* _THE PROBLEM_:
Up to and including the line with "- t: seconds", output the records exactly as they appear.

[Dataset records]
== Segment start ==
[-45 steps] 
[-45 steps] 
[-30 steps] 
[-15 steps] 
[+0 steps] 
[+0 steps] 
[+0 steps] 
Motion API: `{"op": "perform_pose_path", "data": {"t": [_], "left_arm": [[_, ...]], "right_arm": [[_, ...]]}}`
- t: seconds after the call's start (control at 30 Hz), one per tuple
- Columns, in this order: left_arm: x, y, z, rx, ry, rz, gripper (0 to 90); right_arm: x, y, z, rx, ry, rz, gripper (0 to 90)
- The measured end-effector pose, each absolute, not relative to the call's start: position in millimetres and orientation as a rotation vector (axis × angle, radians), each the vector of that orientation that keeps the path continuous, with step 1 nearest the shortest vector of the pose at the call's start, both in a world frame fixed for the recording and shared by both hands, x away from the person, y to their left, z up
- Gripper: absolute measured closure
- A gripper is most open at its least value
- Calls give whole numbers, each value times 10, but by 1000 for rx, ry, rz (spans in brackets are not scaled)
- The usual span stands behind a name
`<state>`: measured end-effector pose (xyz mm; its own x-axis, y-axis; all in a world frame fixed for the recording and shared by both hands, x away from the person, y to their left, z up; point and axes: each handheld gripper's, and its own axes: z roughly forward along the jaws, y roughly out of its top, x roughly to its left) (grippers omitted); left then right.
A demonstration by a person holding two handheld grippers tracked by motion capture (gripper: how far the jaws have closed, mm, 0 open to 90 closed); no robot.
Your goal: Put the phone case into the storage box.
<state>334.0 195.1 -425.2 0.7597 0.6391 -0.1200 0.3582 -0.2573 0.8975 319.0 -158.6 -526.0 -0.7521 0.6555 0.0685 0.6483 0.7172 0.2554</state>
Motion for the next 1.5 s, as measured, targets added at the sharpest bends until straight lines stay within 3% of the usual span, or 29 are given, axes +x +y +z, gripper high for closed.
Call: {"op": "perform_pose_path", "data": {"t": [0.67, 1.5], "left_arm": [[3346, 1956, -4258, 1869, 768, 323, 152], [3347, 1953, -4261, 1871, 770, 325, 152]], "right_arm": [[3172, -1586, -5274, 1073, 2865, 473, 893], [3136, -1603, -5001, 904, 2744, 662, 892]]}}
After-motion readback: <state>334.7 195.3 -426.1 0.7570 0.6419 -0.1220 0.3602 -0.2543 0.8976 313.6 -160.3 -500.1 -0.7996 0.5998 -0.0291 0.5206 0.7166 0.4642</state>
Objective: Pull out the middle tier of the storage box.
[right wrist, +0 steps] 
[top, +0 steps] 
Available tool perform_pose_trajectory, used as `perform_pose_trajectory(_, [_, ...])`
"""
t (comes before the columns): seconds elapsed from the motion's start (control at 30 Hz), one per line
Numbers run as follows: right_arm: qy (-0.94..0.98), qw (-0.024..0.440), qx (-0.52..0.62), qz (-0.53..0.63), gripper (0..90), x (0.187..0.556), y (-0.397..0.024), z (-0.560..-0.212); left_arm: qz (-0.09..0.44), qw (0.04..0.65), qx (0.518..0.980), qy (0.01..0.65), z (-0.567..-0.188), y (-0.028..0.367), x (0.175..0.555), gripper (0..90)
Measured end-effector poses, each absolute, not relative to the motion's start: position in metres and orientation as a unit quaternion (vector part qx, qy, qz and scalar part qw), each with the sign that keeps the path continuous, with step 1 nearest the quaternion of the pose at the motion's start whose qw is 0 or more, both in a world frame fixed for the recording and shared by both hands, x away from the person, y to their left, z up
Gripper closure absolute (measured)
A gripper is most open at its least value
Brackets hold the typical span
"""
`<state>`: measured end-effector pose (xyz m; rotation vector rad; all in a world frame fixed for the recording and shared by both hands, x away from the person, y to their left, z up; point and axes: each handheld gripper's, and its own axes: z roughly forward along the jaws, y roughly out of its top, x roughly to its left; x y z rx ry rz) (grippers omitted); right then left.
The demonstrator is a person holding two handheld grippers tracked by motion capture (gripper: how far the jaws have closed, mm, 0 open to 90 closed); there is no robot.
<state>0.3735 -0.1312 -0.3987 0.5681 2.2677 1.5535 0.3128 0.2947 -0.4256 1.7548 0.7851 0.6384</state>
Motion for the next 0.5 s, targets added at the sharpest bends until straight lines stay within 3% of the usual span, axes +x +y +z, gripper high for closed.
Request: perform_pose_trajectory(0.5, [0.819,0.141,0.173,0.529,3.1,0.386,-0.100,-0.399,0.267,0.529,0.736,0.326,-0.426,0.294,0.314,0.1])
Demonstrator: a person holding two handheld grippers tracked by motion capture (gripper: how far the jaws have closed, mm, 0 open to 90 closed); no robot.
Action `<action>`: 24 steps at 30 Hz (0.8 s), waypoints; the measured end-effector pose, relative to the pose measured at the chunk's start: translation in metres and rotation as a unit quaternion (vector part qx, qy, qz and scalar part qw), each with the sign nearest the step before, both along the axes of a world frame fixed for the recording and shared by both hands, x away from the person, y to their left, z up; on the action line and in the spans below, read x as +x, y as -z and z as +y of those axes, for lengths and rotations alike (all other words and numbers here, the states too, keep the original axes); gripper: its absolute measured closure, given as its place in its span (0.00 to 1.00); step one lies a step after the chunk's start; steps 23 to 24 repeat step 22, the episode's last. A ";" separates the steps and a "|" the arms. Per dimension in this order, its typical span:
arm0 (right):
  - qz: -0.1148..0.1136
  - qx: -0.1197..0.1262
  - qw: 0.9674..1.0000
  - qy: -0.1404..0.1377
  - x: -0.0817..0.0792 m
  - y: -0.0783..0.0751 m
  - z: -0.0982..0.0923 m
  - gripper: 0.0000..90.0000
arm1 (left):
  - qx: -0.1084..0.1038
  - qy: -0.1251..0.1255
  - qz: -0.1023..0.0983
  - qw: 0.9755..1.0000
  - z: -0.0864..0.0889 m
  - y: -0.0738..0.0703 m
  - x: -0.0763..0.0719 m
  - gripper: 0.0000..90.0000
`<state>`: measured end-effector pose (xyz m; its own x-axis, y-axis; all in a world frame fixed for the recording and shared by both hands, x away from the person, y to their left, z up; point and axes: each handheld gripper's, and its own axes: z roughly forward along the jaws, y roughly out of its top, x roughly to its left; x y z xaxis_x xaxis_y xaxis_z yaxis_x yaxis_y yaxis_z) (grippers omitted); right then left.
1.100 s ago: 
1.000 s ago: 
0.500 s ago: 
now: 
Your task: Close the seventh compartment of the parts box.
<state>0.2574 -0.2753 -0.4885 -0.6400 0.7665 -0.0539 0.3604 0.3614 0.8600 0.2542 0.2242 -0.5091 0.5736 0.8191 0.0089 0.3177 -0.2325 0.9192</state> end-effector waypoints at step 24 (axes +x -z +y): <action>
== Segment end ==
* _THE COMPLETED TASK_:
[-45 steps] 
[-45 steps] 
[-30 steps] 
[-15 steps] 
[+0 steps] 
[+0 steps] 
[+0 steps] 
Motion API: `{"op": "perform_pose_path", "data": {"t": [_], "left_arm": [[_, ...]], "right_arm": [[_, ...]]}}`
- t: seconds after the call's start (control at 30 Hz), one per tuple

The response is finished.